TASK TO COMPLETE: Print exactly what appears from the line containing "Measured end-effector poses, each" through the final line of the data below, pictures excluded.

DATA BELOW:
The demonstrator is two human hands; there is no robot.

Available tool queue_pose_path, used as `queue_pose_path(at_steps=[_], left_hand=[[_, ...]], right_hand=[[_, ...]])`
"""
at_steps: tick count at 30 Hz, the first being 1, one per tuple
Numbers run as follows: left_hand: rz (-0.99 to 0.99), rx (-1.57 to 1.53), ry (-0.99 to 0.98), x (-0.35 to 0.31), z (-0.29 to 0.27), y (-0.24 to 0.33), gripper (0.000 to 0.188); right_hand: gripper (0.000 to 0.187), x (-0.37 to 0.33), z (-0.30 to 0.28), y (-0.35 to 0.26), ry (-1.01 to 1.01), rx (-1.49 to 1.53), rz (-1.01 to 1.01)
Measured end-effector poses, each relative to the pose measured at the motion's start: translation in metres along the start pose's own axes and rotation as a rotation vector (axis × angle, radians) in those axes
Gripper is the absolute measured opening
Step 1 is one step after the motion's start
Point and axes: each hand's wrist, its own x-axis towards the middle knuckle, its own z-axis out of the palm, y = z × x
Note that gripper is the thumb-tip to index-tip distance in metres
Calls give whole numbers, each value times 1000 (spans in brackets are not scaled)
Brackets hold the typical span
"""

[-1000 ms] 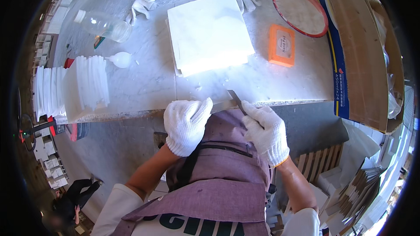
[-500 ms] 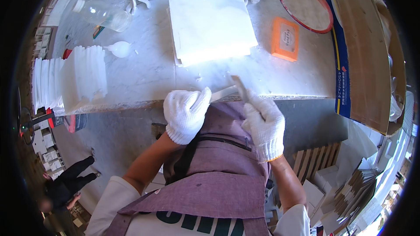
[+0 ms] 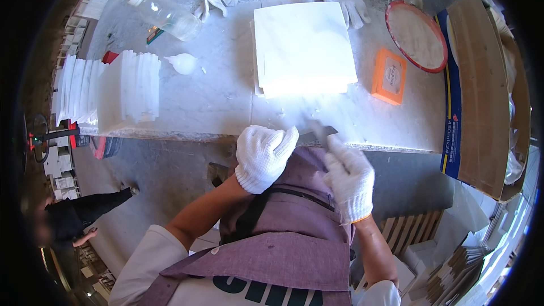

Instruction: The person uses a utility knife to cut a stack of white paper sheets on a workbench. They repeatedly trim the edges, remove small pieces, and stack the cut sheets. The person also scrapes the workbench surface with the knife and handles a small orange block.

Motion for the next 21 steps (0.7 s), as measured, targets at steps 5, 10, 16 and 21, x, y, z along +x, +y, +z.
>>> queue_pose_path(at_steps=[5,10,16,21], left_hand=[[-19,-26,13,4,0,1,21],[62,61,15,6,-4,4,23],[98,144,-103,2,-4,4,36],[121,183,-92,1,-4,4,39]], right_hand=[[31,-10,3,-2,-82,-73,-86],[34,0,-4,-17,-36,42,10],[32,-6,1,-9,-43,-97,-65],[31,1,-8,-3,124,-422,-370]])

TASK RESPONSE:
Measured end-effector poses, each relative to the pose measured at the motion's start: translation in metres along the start pose's own axes and rotation as a rotation vector (axis × angle, radians) in those axes
Gripper is the absolute measured opening
Step 1 is one step after the motion's start
Point and axes: each hand's wrist, its own x-axis towards the middle knuckle, its own z-axis out of the palm, y = z × x
Note that gripper is the thumb-tip to index-tip distance in metres
Calls give whole numbers, each value times 1000 (spans in brackets are not scaled)
Brackets hold the typical span
"""

[-1000 ms] 
[-500 ms] 
[+0 ms] 

Instruction: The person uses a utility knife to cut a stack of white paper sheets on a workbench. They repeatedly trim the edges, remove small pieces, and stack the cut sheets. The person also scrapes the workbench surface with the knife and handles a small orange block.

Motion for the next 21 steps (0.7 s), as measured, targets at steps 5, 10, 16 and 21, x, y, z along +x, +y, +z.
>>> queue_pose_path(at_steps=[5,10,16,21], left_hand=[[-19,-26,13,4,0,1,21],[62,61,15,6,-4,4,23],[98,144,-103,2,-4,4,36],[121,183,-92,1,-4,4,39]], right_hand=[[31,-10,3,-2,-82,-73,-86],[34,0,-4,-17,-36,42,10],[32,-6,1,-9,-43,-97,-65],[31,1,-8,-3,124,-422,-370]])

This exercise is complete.